During a scathing critique of Ronald Reagan's accuracy on the campaign stump, the "CBS Evening News" of April 3 repeated an increasingly familiar accusation about a 16-year-old tax cut that has become a source of double trouble for Reagan as probable Republican presidential nominee.

The question seems ludicrous on its face: did Reagan exaggerate the size of the so-called Kennedy tax reduction passed by Congress in 1964? Behind this seeming irrelevancy are efforts both to blunt Reagan's most effective economic issue and portray him as a simpleton incapable of being president. What's more, the controversy is disrupting a campaign staff wracked by repeated purges.

New York lawyer William Casey, Reagan's campaign manager since the New Hampshire primary, is determined to end at least the internal side of the controversy. That is why he will dine here Tuesday with Rep. Jack Kemp, Reagan's policy coordinator and advocate of his tax-cut strategy.

A determined Casey, who was directing U.S. espionage agents in wartime Germany before many Russian political operatives were born, may impose order on the economic feudists. But his more important, more difficult mission is to prepare Reagan for tax and other adversarial questions that he is now muffing.

Kemp late last year sold Reagan on the Kemp-Roth tax bill, which would cut income tax rates 30 percent across the board over three years. But not until Reagan's back-to-the-wall campaign in New Hampshire did it become the cutting edge of TV spots prepared under Kemp's direction. One spot compares Kemp-Roth with President Kennedy's massive tax reduction; a burst of prosperity followed its passage in 1964 after JFK's death.

Only after Reagan's New Hampshire victory, where he won votes from blue-collar workers perhaps attracted by his invocation of Jack Kennedy's tax ideology, did this become contentious. His remaining Republican foes, George Bush and John Anderson, began blasting Reagan's tax policy as irresponsible.

On March 16 on ABChs "Issues and Answers," Reagan was asked about attributing the "30 percent tax cut to Kennedy. "I don't remember saying that because I honestly don't know what the rate of the Kennedy tax cut was," he replied. Soon thereafter, Time magazine reported "the actual Kennedy tax cut was only 20 percent." On March 24, Democratic Sen. William Proxmire claimed the Kennedy tax cut "provided the basis for the worst inflation this nation has ever suffered."

A much larger audience was exposed to more of this on the April 3 "CBS Evening News." The Treasury was quoted at putting the 1964 tax cut by 19 percent, not at 30 percent -- a double thrust at Reagan's veracity and economic sense.

All this riled up senior Reagan supporters suspicious of Kemp personally and of Kemp-Roth ideologically. Casey wanted to know what that Kennedy tax cut was -- 30 percent? 20 percent? 18 percent? Sen. Paul Laxalt of Nevada, Reagan's national chairman, was disturbed by Proxmire's attack and wanted Kemp's reply.

Computing the size of the Kennedy tax cut has become an exercise in how to make Reagan look bad. Carefully briefed after his bobble on "Issues and Answers," he did on April 3 correctly state that the 1964 cut was 23 percent in the top bracket and 30 percent in the lowest bracket. CBS came back with the Treasury's 19 percent figure. In fact, that figure is a meaningless average; JFK tax-bracket cuts ranged from 30 percent to 13.6 percent (thought for very poor taxpayers, cut off the rolls, the tax cut was 100 percent).

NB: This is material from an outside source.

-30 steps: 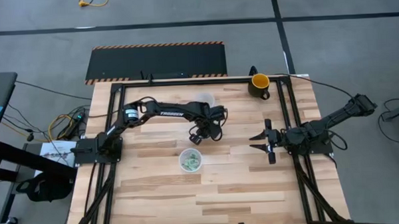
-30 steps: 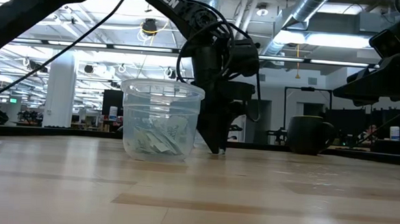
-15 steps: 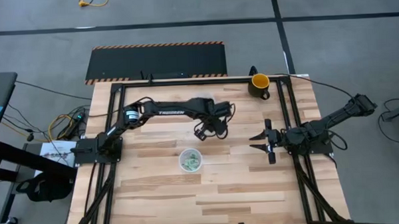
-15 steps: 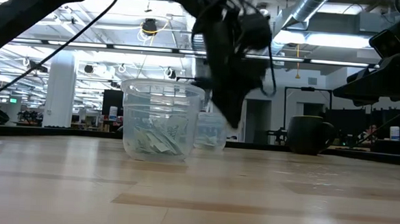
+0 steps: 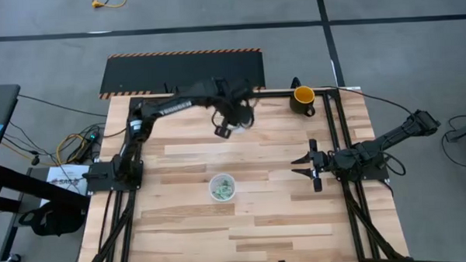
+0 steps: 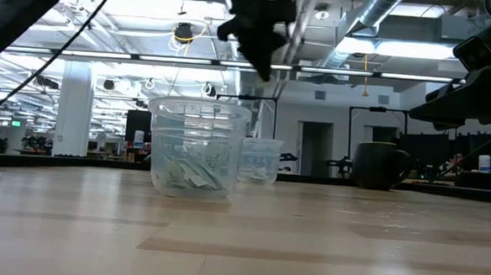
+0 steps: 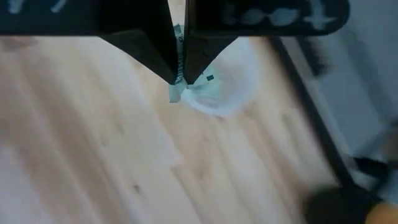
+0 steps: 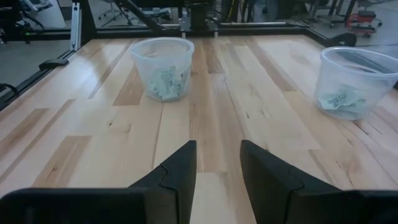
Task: Pick and place items into bin
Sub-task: Put the top left stevia packet into the top bin, then return to Home Position
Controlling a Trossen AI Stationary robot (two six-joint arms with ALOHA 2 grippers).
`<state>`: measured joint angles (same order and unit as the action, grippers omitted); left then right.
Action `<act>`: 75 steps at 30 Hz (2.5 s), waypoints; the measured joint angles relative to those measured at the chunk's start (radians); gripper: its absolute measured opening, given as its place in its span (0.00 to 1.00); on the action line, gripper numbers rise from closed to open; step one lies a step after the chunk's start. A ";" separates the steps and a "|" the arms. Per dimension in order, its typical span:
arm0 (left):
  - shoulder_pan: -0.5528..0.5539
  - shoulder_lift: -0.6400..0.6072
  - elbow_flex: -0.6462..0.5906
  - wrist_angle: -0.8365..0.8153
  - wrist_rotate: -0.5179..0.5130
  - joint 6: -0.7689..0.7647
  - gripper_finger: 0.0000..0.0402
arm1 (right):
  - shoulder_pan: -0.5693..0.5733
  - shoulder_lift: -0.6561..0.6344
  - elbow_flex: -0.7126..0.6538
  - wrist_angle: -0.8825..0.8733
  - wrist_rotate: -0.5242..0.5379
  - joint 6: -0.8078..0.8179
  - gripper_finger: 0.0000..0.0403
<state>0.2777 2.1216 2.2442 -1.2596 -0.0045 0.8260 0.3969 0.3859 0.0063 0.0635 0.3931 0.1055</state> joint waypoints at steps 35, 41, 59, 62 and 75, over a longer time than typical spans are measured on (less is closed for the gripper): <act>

More relevant is the economic connection between this long-ago tax reform and today's proposal. Responding to Laxalt about Proxmire's attack, Kemp said that blaming the inflationary 1968 budget deficit on the 1964 tax cut is "pure nonsense."

Nor do kemp's critics inside the Reagan campaign view tax reduction as an inflationary ogre. Rather, Reagan's old California hands would prefer to avoid controversy in a campaign they see flying high. It is younger operatives who regard the tax cut as Reagan's invaluable populistic weapon. Frank Donatelli, running the Wisconsin campaign, insisted that the Reagan-JFK tax cut spot -- shelved nationwide -- be televised before the primary there. Donatelli credits it with Reagan's victory.

Bill Casey's real problem is not to muzzle Kemp or Kemp's critics but to prepare Reagan to defend his tax proposals. While absurdly unable to remember how he himself had described the JFK tax cut, Reagan's greater sin was inability to handle the arguments of ABC's John Laurence on "Issues and Answers" that the Kennedy reduction came at "a different time" of economic recession.

In his reply to Laxalt, Kemp states the tax cut would be just as therapeutic now, pointing out there is "more slack in the economy now than there was in the early 1960s." Unless Reagan becomes familiar with such defenses, his campaign's cutting edge will be blunted and White House strategists will come closer to switching the spotlight from Jimmy Carter's compromise to Ronald Regan's brains.